Email, Trust and Epsilon

Email is in a gray area.  As marketers we use it to generate leads, nurture potential buyers through the buying cycle and to keep our current customers up-to-date.  As recipients we know that much of email is SPAM, and have it blocked by corporate SPAM filters and often delete it from those that we do not know. We have been taught by to never open an email attachment from someone we do not know or to click on a download button…yet many of us do, often with disastrous results.

The ripple effect of incidents at RSA and Epsilon suggest that a seismic change to marketing’s use of email may take place.  RSA was breached and core information taken.  RSA has reported:

"The attack itself involved a targeted phishing campaign that used a Flash object embedded in an Excel file. The assault, probably selected after reconnaissance work on social networking sites, was ultimately aimed at planting back-door malware on machines on RSA's network, according to a blog post by Uri Rivner, head of new technologies, identity protection and verification at RSA."

What is surprising about this attack is that RSA employees, who should be knowledgeable about security, were taken in by it.  If they were spoofed, what is the likelihood that the average employee in your company will be taken in?

Epsilon was breached and thousands or millions of email addresses were taken.  Already some people have reported that they have received “spear-phishing” attacks, where the email appears to have come from a trusted source.

Trust is an earned value.  It takes a long time to get it and an instant to lose it.

If, in the past, we trusted email from Citibank, McKinsey, Best Buy or  Disney and now we cannot (their email address files were all taken from Epsilon), how can we believe any email we get from these sources, even if it is valid?  And, if we cannot trust these sources, why would we trust anyone else?

I expect that many CIOs and CSOs are putting together training packages for all employees that educate about spear-phishing, and emphasize the need to never click on a download button, or fill out a form asking for Personal Identifiable Information (PII). Where does this leave a marketer, who cannot include a newsletter as an attachment, and who will soon recognize that the download button is either stopped by the SPAM filter and is not being used?

Hopefully part of the CSO’s education package will cover how to identify domain names.  A valid domain name is http://www.firealarmmarketing.com/ where the firealarmmarketing.com comes before the second slash.  Anything else is probably a phishing attempt.  So, rather than use a “click-here” or “download” button, email marketers should use (as they did in the past) the URL for what they want the reader to do.  For example, I could say:

To learn more about Epsilon’s data breach see: https://firealarmmarketing.com/2011/04/06/the-lack-of-security-epsilons-data-breach/

(More information about domain names and understanding spammers can be found in this posting: http://www.bustspammers.com/phishing_links.html )
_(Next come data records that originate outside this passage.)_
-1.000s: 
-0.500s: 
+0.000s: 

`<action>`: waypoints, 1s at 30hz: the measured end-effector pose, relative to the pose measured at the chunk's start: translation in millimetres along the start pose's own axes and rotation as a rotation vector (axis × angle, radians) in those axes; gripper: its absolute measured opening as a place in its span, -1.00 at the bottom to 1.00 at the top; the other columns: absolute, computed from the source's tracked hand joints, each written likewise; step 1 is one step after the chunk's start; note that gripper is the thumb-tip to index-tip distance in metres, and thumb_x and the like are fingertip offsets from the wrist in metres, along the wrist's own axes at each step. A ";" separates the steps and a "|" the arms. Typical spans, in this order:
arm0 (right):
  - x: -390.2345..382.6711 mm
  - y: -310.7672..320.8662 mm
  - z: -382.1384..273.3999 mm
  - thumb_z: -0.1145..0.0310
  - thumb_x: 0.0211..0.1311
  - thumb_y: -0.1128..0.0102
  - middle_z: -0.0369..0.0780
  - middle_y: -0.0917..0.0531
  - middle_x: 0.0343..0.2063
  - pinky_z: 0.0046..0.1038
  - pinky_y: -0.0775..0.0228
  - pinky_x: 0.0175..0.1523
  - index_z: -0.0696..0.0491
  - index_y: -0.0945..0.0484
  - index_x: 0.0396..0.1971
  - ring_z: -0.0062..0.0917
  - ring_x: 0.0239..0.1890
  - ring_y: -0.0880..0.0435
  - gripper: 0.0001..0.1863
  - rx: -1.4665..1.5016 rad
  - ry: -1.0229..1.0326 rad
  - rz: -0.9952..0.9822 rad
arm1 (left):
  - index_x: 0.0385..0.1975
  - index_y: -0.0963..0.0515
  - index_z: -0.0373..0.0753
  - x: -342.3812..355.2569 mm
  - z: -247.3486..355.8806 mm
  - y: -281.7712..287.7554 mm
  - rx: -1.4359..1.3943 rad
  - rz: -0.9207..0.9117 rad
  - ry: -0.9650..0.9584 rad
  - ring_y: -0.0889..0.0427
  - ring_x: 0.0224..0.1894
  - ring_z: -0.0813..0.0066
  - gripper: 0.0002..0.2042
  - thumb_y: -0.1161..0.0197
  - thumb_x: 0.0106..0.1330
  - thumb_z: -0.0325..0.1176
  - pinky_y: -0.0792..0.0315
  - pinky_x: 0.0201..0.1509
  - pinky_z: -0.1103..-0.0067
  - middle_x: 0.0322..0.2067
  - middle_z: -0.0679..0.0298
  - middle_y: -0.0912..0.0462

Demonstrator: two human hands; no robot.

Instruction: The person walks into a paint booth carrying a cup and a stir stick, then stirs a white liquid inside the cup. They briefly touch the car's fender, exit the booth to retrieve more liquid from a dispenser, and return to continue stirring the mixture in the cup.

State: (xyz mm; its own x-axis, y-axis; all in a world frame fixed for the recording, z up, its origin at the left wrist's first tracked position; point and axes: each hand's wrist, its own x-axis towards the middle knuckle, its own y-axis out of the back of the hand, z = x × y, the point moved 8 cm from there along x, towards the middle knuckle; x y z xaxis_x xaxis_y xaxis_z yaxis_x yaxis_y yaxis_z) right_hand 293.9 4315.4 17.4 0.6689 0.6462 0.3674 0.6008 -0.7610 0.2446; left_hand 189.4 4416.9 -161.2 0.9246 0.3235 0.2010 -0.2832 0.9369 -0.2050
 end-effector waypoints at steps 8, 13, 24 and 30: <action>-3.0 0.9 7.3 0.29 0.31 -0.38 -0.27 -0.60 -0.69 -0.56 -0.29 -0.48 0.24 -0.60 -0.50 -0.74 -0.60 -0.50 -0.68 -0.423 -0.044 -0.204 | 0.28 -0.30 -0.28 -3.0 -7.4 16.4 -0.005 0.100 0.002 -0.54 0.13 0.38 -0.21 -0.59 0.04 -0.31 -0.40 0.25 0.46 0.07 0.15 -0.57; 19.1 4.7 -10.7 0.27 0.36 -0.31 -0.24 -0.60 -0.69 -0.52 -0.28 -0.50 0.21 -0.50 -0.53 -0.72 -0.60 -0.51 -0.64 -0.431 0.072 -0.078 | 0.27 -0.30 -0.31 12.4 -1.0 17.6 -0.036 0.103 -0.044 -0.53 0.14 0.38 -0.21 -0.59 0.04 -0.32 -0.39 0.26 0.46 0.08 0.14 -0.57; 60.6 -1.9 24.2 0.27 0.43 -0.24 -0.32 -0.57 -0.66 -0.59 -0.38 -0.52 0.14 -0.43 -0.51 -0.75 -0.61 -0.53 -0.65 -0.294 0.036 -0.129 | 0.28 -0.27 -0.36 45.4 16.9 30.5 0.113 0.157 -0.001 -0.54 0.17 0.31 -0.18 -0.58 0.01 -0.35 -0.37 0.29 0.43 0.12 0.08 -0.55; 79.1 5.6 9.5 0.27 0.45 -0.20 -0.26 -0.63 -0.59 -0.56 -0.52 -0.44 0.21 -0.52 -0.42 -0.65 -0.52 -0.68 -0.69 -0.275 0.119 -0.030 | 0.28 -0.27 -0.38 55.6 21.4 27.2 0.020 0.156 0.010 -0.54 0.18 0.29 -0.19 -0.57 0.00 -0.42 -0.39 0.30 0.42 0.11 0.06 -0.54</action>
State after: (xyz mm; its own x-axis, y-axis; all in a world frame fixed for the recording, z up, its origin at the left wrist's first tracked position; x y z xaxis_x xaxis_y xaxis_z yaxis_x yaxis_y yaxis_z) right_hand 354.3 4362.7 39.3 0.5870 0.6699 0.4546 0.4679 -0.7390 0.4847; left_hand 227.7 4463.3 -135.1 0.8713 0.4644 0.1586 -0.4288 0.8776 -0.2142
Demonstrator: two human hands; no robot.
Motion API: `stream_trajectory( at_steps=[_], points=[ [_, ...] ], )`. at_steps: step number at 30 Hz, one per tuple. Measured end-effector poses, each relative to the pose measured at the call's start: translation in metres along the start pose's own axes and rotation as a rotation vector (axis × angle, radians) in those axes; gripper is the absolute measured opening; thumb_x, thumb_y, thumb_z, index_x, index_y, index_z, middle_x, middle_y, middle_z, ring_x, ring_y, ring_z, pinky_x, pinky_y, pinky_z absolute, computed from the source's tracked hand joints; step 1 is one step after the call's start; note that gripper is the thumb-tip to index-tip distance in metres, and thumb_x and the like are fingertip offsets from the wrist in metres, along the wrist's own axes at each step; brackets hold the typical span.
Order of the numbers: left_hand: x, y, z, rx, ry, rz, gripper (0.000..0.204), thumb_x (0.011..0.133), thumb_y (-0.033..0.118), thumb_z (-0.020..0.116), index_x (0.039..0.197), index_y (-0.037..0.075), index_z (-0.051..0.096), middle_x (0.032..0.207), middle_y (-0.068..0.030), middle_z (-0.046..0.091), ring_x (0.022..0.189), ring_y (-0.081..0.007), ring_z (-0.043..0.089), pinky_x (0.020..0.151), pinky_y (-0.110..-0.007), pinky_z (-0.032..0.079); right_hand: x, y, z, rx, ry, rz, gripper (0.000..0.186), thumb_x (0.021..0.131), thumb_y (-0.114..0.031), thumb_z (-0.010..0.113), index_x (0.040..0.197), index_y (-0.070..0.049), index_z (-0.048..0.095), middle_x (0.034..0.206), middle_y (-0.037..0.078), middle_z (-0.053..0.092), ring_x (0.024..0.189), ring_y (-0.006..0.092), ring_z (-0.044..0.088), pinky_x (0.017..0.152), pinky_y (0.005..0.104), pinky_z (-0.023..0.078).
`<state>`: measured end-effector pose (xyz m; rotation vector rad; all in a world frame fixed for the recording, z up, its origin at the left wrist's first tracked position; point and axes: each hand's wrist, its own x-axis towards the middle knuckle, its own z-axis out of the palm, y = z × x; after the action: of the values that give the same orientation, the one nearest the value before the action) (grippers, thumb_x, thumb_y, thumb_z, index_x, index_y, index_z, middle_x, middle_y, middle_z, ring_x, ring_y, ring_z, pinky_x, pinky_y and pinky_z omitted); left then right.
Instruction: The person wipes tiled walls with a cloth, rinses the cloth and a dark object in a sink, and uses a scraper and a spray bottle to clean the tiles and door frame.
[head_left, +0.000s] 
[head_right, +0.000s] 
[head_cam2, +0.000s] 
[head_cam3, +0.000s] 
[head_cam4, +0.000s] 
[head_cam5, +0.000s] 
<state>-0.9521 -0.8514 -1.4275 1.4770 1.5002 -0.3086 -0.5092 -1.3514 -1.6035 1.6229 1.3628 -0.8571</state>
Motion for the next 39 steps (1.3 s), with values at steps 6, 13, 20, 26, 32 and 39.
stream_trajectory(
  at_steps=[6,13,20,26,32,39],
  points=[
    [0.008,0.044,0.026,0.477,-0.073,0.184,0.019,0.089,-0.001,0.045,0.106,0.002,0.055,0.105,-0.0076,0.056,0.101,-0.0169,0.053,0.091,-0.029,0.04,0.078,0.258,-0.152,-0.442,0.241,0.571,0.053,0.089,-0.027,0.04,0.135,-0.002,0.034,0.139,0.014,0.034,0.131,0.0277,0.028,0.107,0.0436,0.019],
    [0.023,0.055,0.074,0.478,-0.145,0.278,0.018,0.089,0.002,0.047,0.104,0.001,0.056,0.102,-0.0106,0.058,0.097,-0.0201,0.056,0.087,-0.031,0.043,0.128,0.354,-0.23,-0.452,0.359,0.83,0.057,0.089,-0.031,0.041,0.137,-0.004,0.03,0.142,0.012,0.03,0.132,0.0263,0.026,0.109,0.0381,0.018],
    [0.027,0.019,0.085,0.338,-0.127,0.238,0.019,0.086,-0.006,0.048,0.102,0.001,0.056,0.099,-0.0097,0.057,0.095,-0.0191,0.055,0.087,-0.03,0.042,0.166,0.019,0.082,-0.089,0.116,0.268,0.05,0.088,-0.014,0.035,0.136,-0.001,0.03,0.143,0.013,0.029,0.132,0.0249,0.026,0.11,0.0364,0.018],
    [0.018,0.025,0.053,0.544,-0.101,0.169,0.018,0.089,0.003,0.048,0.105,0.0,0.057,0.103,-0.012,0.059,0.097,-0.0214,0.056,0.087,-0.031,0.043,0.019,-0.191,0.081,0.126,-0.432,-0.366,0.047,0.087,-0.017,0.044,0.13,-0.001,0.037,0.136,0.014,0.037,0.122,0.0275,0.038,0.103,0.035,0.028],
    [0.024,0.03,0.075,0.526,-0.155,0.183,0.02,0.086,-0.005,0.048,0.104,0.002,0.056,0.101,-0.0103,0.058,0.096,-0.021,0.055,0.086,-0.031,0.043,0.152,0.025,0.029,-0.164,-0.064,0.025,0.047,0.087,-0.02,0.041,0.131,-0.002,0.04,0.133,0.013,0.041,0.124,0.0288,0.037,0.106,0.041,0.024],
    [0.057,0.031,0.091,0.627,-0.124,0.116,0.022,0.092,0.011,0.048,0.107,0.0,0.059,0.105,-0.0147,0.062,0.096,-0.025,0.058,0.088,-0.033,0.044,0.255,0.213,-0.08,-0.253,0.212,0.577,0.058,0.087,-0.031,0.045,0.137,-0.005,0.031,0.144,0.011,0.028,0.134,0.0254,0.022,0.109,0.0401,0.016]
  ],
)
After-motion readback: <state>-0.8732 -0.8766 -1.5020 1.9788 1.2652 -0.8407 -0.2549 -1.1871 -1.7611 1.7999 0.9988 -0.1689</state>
Going forward, fancy graphics and clever links have to give way to re-building trust among readers.  Additional steps that may be required are suggesting that the reader Google your company or brand, or that they type in your URL…which may mean shorter URLs and potentially fewer micro-sites.

Establishing trust is key in any relationship.  The Epsilon breach and its ramifications to email usage by Marketers are significant in that it damages an already tenuous bond.  Those Marketers that can establish and reinforce that trust will be successful.

Have you contemplated how you will change your email campaigns knowing that they may not be opened or that links may not be clicked?